Ryan’s qualm, in particular, is with the Obamacare mandate that requires insurance companies charge premiums to the elderly no more than three times higher than the young. Were that mandate not there, the old and sick who need help the most would be charged considerably more than the young — a policy called “age rating.”
Ryan’s bill to replace Obamacare increases that ratio to 5:1, meaning insurance companies can charge the old up to five times as much as the young. Signaling its strong opposition, the American Association of Retired Persons (AARP), which represents millions of American seniors, called that portion of the bill an “age tax.” In fact, a study from the organization claimed a return to age-rating would increase premiums for the elderly by thousands of dollars.
If the bill becomes law, about 10 million people overall would lose their healthcare, according to an S&P Global report.
Ryan was attempting to thread several needles in his press conference as he faces both liberals who want to keep Obamacare and conservatives who want Obamacare fully repealed.
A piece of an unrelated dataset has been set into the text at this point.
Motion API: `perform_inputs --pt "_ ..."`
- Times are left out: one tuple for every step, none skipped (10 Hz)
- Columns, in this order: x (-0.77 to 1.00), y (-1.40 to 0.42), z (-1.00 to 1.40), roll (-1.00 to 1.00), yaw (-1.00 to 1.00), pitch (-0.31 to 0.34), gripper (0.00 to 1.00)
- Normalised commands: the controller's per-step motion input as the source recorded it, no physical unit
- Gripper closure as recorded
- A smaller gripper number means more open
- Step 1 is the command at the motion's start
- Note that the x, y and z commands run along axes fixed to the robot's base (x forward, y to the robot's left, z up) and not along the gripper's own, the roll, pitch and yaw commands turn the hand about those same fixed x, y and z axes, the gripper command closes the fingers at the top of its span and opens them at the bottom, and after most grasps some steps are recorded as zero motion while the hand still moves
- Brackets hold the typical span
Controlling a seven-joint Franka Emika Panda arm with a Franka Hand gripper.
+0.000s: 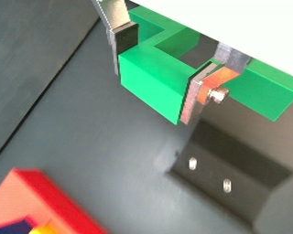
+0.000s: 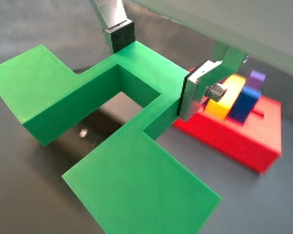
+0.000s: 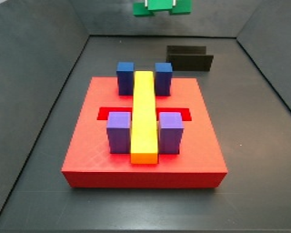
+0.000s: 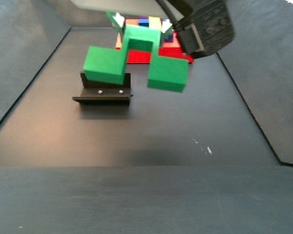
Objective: Pick up the green object. Move up. Place the green object on the fixture. Regrasp the green object. Move to above the board. Insert the green object.
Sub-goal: Place the green object on the fixture.
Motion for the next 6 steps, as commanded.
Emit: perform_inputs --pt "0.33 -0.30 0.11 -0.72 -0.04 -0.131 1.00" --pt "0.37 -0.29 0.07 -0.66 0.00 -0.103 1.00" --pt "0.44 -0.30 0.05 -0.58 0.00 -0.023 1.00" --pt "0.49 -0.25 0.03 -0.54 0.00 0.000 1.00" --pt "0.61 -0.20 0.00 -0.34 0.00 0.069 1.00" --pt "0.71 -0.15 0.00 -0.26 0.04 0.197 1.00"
It’s not clear he succeeded convincing either side, but the bill claimed its first procedural victory early Thursday morning when it passed through the House Ways and Means Committee after about 18 hours of debate and later Energy and Commerce Committee. President Trump confirmed he will sign the bill if and when it reaches his desk.
In a press briefing that afternoon, White House Press Secretary Sean Spicer called Ryan’s presentation a “very good Powerpoint.”